It’s finally here. It’s the EMV liability shift – which began this October – meaning liability for fraudulent card-present transactions will shift from credit and debit card issuers to merchants whose POS technology doesn’t accommodate transactions completed using cards embedded with microprocessor chips. You probably know that unlike magnetic stripe cards, so-called “chip cards” use a more secure means of authenticating transactions than their magnetic stripe counterparts and cannot be duplicated (“cloned”). But do you know how the EMV liability shift will impact restaurants? Let’s take a look.
The EMV liability shift will have a negative financial impact on restaurants that don’t adapt from a technology standpoint.
There’s no mandate that restaurants—or any merchants—deploy EMV-compliant equipment in keeping with the EMV liability shift. However, opting against doing so puts restaurants at risk of significant financial hardship in the form of chargebacks and possible fines imposed by issuers. The expenditures incurred from assuming responsibility for card-present fraud may be sufficient to put small restaurants out of business.
Opting out of upgrading point of sale technology as the EMV liability shift approaches may also compel restaurants to sacrifice other “perks.”
Here’s one key perk: Beginning on the EMV liability shift date, MasterCard will exempt merchants from 100 percent of account data compromise penalties—as long as a minimum of 95 percent of MasterCard transactions that originate in their stores are completed on EMV-compliant point of sale equipment.

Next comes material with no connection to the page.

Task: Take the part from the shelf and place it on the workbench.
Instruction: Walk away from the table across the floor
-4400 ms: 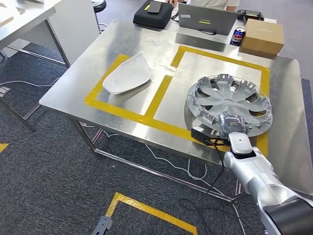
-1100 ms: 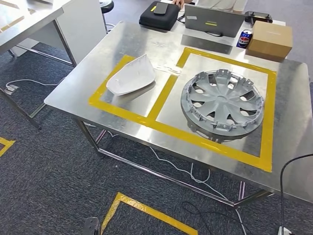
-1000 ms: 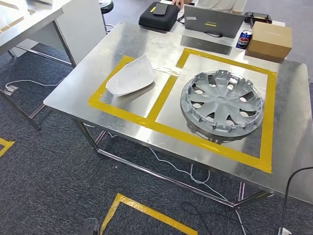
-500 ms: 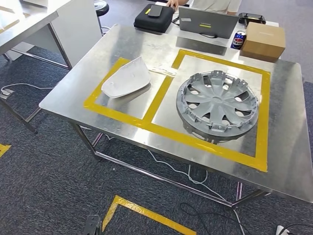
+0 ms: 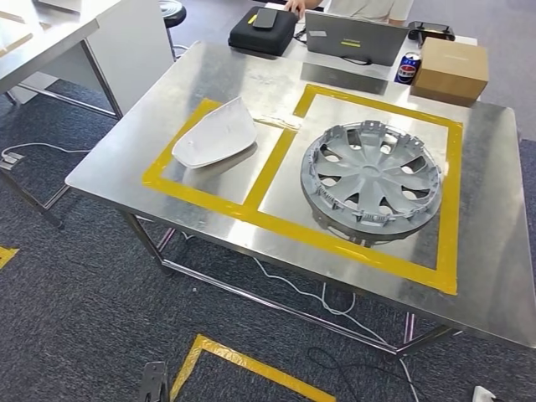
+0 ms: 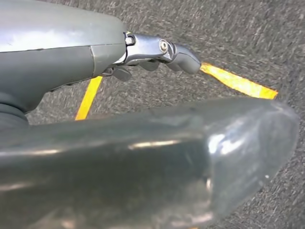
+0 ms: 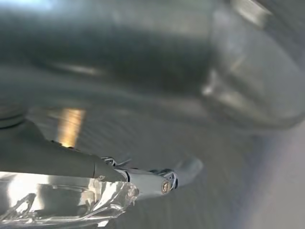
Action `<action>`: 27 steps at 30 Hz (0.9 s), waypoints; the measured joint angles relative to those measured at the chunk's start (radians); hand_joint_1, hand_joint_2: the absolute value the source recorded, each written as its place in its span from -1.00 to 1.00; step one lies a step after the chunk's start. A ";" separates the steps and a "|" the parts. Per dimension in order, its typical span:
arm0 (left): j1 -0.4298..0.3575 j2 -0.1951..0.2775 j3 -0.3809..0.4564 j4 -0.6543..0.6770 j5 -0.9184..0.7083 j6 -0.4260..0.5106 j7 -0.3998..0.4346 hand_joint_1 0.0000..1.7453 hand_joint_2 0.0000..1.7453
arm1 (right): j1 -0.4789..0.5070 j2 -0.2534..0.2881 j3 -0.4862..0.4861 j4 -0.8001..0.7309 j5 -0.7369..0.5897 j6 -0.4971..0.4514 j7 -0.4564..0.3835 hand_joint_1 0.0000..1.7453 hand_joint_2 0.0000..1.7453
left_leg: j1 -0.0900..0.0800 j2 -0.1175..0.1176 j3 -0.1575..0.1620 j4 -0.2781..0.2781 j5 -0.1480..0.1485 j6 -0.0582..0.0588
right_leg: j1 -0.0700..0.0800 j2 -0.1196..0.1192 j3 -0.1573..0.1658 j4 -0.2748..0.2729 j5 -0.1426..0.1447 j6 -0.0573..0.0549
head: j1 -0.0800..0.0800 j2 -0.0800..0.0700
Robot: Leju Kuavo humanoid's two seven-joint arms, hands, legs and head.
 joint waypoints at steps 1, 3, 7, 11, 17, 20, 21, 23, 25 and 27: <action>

Technology changes made by restaurants in keeping with the EMV liability shift go beyond deploying point of sale equipment that can handle chip card transactions.
If you’re implementing new point of sale technology in preparation for the EMV liability shift, you will, of course, need to make certain your POS terminals are certified as EMV-compliant. You’ll need to ask your point of sale vendor or reseller about that—and determine what to do if EMV compliance isn’t the case. But there’s more to this than meets the eye. You’ll also need to obtain, through your acquiring bank, point of sale software certification from Visa, MasterCard, Discover, and/or American Express—depending, of course, on which card(s) are accepted in your establishment(s).
Additionally, going with the EMV liability shift “flow” by rolling out new point of sale technology may be a bit more difficult for restaurants than for retail stores. Why? There are two types of chip-enabled cards—chip-and-signature and chip-and-PIN. With chip-and-signature cards, validation occurs through a combination of the chip and the customer’s signature. In a chip-and-PIN scenario, authorization happens via a reading of the chip and the customer’s entry of his or her PIN on a PIN pad.
Issuers decide whether to distribute chip-and-signature cards or chip-and-PIN cards to their particular cardholders. However, many restaurants—unlike stores—have never implemented PIN pads. To maximize their chance for compliance under the EMV liability shift, they’ll need to install PIN pads at the checkout counter or acquire pay-at-the-table technology that incorporates such peripherals.
Restaurants that aren’t EMV-compliant will be a bigger target for fraudsters once the EMV liability shift takes hold.
Restaurants that don’t adapt their technology toolboxes in anticipation of the EMV liability shift may also suffer the consequences of a “trickle-down effect.” Perpetrators who try to commit credit and debit card fraud against restaurants, only to find their efforts thwarted because those restaurants have become EMV-compliant, will reach for the lower-hanging fruit—in other words, restaurants that have yet to make any changes in keeping with the EMV liability shift.
There’s no stopping the EMV liability shift—and ignoring its implications is a bad idea for restaurants. So if you haven’t already done so, consult your point of sale vendor or reseller to get with the compliance “program.” You more than likely won’t regret it.